START Material provided

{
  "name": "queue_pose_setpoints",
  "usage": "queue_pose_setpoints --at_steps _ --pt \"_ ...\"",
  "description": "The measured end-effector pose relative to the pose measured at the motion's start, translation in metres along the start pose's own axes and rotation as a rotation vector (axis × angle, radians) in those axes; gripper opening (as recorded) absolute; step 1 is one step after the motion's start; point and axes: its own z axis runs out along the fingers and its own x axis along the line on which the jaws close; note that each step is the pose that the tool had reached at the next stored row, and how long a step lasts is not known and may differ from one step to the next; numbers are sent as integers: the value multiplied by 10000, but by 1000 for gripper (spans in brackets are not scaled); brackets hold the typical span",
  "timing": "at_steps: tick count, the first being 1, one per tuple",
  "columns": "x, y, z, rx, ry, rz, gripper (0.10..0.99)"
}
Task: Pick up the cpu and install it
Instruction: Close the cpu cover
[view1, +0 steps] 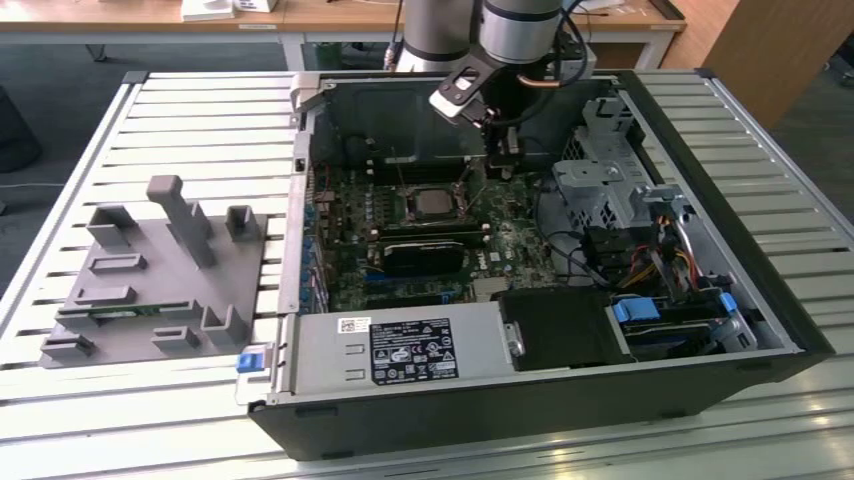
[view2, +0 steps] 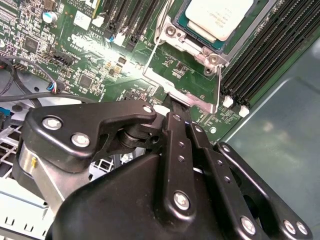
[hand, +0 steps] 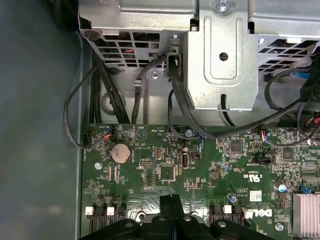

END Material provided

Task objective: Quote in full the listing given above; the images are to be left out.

Solution for this problem:
{
  "name": "queue_pose_setpoints",
  "usage": "queue_pose_setpoints --at_steps _ --pt \"_ ...\"",
  "description": "The measured end-effector pose relative to the pose measured at the motion's start, translation in metres along the start pose's own axes and rotation as a rotation vector (axis × angle, radians) in those axes; gripper opening (as recorded) absolute; step 1 is one step after the motion's start; point and axes: its own z axis runs out along the fingers and its own x axis along the line on which the jaws close; note that each step is the pose that the tool had reached at the next stored row, and how long a step lasts is not known and may differ from one step to the next; numbers are sent as integers: the value multiplied by 10000, but by 1000 for gripper (spans in brackets are not scaled); brackets hold the typical span",
  "timing": "at_steps: tick count, the first being 1, one per tuple",
  "columns": "x, y, z, rx, ry, rz, gripper (0.10..0.99)"
}
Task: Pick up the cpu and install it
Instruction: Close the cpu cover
[view1, +0 steps] 
[view2, +0 steps] 
[hand, +0 steps] 

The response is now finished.